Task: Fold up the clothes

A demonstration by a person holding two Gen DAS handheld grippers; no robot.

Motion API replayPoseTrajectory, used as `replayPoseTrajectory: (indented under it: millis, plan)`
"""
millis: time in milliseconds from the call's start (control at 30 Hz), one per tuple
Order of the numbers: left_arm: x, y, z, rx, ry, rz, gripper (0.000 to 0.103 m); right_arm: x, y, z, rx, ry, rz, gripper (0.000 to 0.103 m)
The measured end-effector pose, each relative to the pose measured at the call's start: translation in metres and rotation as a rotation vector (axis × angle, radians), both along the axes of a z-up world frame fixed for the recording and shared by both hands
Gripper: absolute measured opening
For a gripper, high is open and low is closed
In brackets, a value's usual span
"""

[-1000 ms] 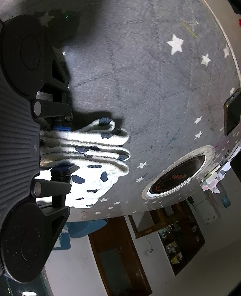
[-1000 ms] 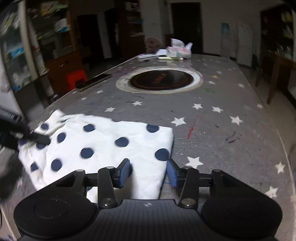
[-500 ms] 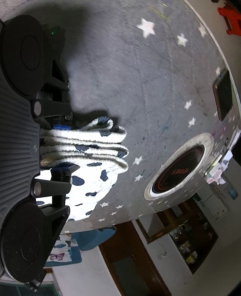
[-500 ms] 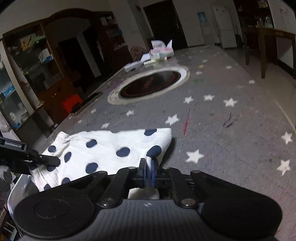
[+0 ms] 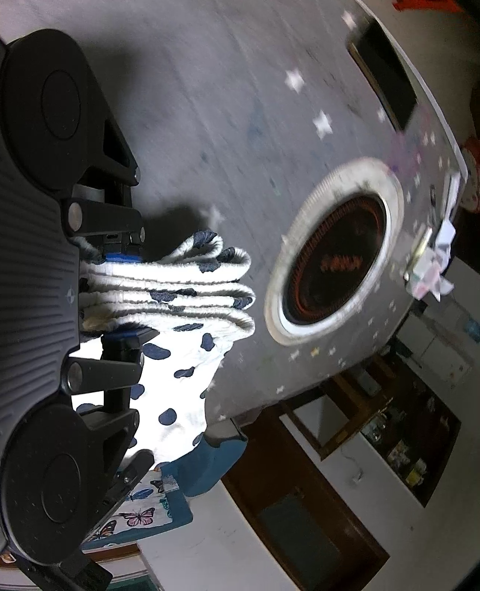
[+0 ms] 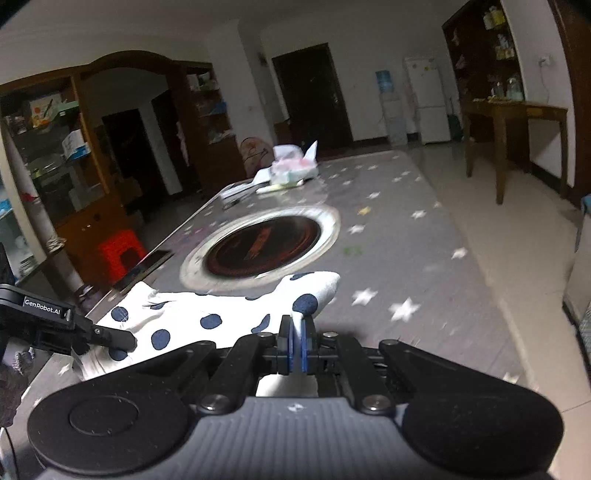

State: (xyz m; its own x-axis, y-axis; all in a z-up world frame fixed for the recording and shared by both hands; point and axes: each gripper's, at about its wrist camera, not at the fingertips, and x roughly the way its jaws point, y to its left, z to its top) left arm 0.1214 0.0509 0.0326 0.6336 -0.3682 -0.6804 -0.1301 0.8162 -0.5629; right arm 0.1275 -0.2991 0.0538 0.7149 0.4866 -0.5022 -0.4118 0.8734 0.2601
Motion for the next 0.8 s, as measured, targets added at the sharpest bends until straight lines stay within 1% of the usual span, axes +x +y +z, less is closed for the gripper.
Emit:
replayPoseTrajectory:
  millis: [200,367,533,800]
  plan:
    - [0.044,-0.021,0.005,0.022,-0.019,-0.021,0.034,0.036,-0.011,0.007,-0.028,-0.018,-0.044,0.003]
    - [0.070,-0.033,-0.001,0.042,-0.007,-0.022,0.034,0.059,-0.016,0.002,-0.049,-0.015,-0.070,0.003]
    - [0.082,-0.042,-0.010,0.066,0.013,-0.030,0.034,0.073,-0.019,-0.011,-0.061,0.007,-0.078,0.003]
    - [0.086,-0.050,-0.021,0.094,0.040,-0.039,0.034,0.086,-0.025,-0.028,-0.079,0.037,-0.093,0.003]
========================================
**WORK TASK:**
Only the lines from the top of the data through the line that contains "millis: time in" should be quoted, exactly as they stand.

**SOLUTION BELOW:**
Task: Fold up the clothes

A demonstration by a person holding two Gen DAS handheld grippers; no robot.

Motion API replayPoseTrajectory, used as `replayPoseTrajectory: (indented under it: millis, plan)`
"""
millis: time in milliseconds from the call's start (control at 30 Hz), one per tuple

What needed an answer now has one.